PREFACE.

Villefore has written the life of Madame de Longueville, and it is not our intention to re-write it. We have only wished to penetrate into the intimacy of a lofty spirit, that inspires us with an especial interest, by the aid of the most reliable documents that history can employ—confidential correspondences, in which hearts, opening themselves far from the eye of the public, involuntarily reveal characters, that is to say, the truest causes of human events. In order to procure such documents, we have delved, with the perseverance of passion, in libraries public and private, and have succeeded in laying hands upon a very great number of unpublished letters, which have elucidated for us many obscure points in the life of Mme. de Longueville, of that of Condé, her brother, of their most celebrated contemporaries, male and female.

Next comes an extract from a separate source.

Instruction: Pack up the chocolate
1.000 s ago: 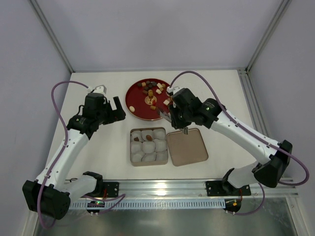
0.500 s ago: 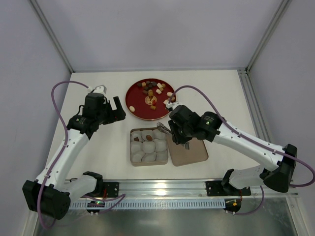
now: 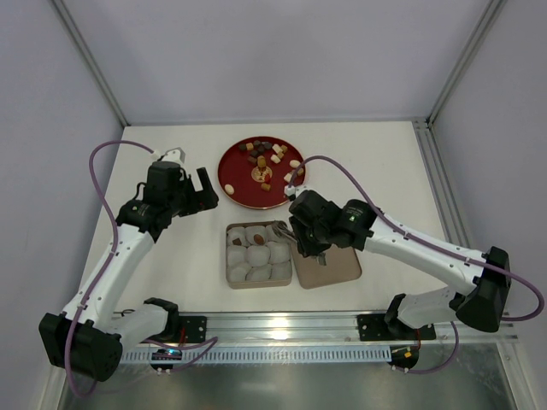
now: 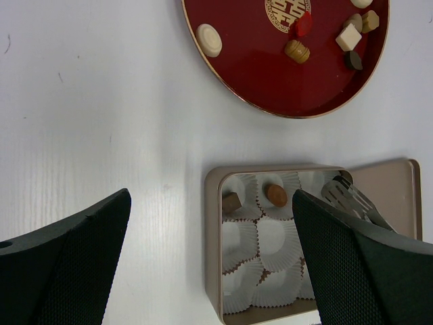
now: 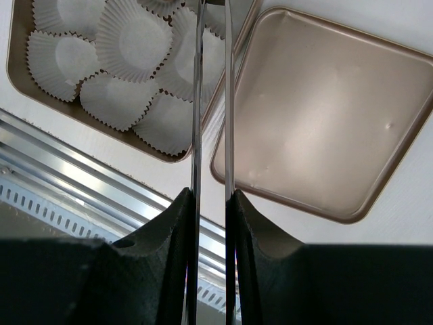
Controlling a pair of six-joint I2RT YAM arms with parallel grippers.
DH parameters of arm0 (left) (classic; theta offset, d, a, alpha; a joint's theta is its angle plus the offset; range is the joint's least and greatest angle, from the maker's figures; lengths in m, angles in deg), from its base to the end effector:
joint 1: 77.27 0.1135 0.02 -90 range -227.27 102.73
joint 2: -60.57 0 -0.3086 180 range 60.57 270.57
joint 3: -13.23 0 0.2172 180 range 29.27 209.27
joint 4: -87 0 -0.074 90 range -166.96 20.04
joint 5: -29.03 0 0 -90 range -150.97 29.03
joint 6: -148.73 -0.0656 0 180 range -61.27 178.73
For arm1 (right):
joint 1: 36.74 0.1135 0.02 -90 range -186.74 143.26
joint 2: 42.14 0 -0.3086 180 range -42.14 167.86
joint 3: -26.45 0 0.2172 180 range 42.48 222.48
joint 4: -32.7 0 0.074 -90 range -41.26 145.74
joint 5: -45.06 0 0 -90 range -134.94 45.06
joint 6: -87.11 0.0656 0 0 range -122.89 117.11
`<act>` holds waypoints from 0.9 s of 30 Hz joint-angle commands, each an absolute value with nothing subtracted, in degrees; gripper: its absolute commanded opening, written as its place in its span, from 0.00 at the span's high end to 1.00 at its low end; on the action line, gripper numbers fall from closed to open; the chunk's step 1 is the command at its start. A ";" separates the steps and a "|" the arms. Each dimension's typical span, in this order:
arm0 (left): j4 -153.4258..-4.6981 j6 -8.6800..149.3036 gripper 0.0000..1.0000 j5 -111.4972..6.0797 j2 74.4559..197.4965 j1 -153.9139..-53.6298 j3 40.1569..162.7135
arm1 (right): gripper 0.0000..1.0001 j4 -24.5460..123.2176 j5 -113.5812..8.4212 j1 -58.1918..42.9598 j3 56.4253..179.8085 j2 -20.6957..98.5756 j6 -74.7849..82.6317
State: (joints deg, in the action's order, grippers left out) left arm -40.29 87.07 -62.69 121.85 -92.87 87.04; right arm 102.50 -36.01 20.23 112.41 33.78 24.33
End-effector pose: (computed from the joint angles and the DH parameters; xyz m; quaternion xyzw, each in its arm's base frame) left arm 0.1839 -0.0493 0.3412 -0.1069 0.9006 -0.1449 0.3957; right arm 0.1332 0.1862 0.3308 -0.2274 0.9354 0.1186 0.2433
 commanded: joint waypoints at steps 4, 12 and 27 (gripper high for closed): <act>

In default, then, of every other merit, this production will at least have that of offering to the reader things hitherto unknown, or scarcely perceived: for example, the interior, for the first time opened, of that great convent of the Carmelites of the Rue Saint Jacques, which served as an asylum to so many wounded hearts, where Mlle. de Bourbon was, as it were, brought up, and wished, at fifteen years of age, to bury her beauty and her genius; the graceful pastimes of her youth at the Louvre, at the hôtel de Rambouillet, at Chantilly, at Ruel, at Liancourt; her charming friends, her brilliant and valiant adorers; the skilful and too little appreciated politics of her father; the military education, and also the first loves of Condé; above all, that pure and touching Mlle. Du Vigean, worthy object of the tenderness of a hero, whom we have in some sort found again, whom we dare to put by the side of Mlle. de La Vallière.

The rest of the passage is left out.